Current implementation:
======================
We have found that the existing implementation works well on IA32
SMP systems with light load of interrupts. Also we noticed that it
is not working that well under heavy interrupt load conditions on
these SMP systems. The observations are:

* Interrupt load of each IRQ is getting balanced on CPUs independent
of load of other IRQs. Also the current implementation moves the
IRQs randomly. This works well when the interrupt load is light. But
we start seeing imbalance of interrupt load with existence of
multiple heavy interrupt sources. Frequently multiple heavily loaded
IRQs gets moved to a single CPU while other CPUs stay very lightly
loaded. To achieve a good interrupts load balance, it is important to
consider the load of all the interrupts together.
This further can be explained with an example of 4 CPUs and 4
heavy interrupt sources. With the existing random movement approach,
the chance of each of these heavy interrupt sources moving to separate
CPUs is: (4/4)*(3/4)*(2/4)*(1/4) = 3/16. It means 13/16 = 81.25% of
the time the situation is, some CPUs are very lightly loaded and some
are loaded with multiple heavy interrupts. This causes the interrupt
load imbalance and results in less performance. In a case of 2 CPUs
and 2 heavily loaded interrupt sources, this imbalance happens
1/2 = 50% of the times. This issue becomes more and more severe with
increasing number of heavy interrupt sources.

* Another interesting observation is: We cannot see the imbalance
of the interrupt load from /proc/interrupts. (/proc/interrupts shows
the cumulative load of interrupts on all CPUs.) If the interrupt load
is imbalanced and this imbalance is getting rotated among CPUs
continuously, then /proc/interrupts will still show that the interrupt
load is going to processors very evenly. Currently at the frequency
(HZ/50) at which IRQs are moved across CPUs, it is not possible to
see any interrupt load imbalance happening.

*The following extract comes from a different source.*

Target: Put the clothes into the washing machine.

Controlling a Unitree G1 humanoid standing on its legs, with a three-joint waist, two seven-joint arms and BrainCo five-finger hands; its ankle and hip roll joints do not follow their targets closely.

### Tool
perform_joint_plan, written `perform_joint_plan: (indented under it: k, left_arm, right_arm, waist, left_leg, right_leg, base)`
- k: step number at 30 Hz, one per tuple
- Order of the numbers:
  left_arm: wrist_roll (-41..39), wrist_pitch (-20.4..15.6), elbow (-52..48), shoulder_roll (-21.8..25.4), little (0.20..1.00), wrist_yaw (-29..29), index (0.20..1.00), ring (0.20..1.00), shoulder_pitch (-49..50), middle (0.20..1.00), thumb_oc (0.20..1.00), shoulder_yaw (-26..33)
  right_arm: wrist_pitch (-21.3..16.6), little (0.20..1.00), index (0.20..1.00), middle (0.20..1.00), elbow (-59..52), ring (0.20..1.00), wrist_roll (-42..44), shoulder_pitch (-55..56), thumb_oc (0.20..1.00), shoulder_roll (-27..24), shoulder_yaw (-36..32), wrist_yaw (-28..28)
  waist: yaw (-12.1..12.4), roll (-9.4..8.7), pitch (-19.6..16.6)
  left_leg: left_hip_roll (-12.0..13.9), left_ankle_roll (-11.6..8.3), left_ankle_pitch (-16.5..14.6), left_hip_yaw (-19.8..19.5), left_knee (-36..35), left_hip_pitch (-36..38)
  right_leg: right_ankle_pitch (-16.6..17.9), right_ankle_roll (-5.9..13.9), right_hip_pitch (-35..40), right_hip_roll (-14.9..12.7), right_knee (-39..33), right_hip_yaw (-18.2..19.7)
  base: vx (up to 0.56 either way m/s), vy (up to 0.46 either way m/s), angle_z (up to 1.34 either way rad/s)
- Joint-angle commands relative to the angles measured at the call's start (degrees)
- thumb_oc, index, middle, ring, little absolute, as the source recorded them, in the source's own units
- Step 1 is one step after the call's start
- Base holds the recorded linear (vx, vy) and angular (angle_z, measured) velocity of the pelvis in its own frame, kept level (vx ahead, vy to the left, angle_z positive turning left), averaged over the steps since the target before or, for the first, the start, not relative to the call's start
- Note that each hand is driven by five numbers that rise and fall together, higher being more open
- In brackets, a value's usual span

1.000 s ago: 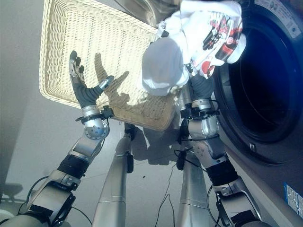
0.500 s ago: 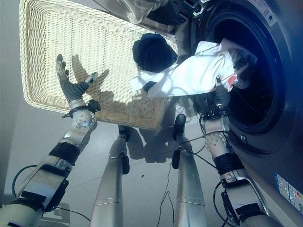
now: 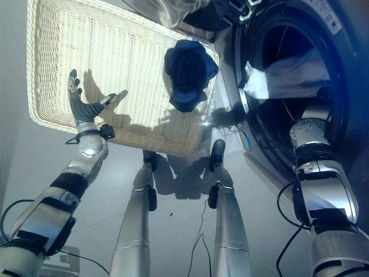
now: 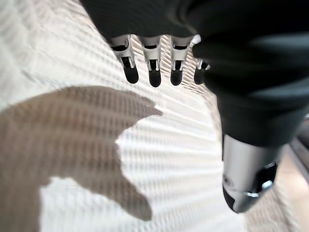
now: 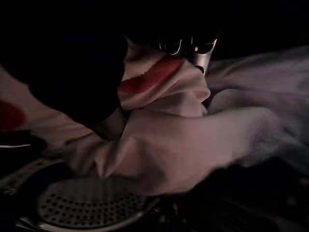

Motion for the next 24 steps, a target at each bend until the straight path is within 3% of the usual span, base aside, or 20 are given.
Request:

* We have also found that, in certain cases the static IRQ binding
performs better than the existing kernel distribution of interrupt
load. The reason is, in a well-balanced interrupt load situations,
these interrupts are unnecessarily getting frequently moved across
CPUs. This adds an extra overhead; also it takes off the CPU cache
warmth benefits.
This came out from the performance measurements done on a 4-way HT
(8 logical processors) Pentium 4 Xeon system running 8 copies of
netperf. The 4 NICs in the system taking different IRQs generated
sizable interrupt load with the help of connected clients.

Here the netperf transactions/sec throughput numbers observed are:

IRQs nicely manually bound to CPUs: 56.20K
The current kernel implementation of IRQ movement: 50.05K
-----------------------
The static binding of IRQs has performed 12.28% better than the
current IRQ movement implemented in the kernel.

* The current implementation does not distinguish siblings from the
HT (Hyper-Threading(tm)) enabled CPUs. It will be beneficial to
balance the interrupt load with respect to processor packages first,
and then among logical CPUs inside processor packages.
For example if we have 2 heavy interrupt sources and 2 processor
packages (4 logical CPUs); Assigning both the heavy interrupt sources
in different processor packages is better, it will use different
execution resources from the different processor packages.



New revised implementation:
==========================
We also have been working on a new implementation. The following
points are in main focus.

* At any moment heavily loaded IRQs are distributed to different
CPUs to achieve as much balance as possible.

* Lightly loaded interrupt sources are ignored from the load
balancing, as they do not cause considerable imbalance.

* When the heavy interrupt sources are balanced, they are not moved
around. This also helps in keeping the CPU caches warm.

* It has been made HT aware. While distributing the load, the load
on a processor package to which the logical CPUs belong to is also
considered.

* In the situations of few (lesser than num_cpus) heavy interrupt
sources, it is not possible to balance them evenly. In such case
the existing code has been reused to move the interrupts. The
randomness from the original code has been removed.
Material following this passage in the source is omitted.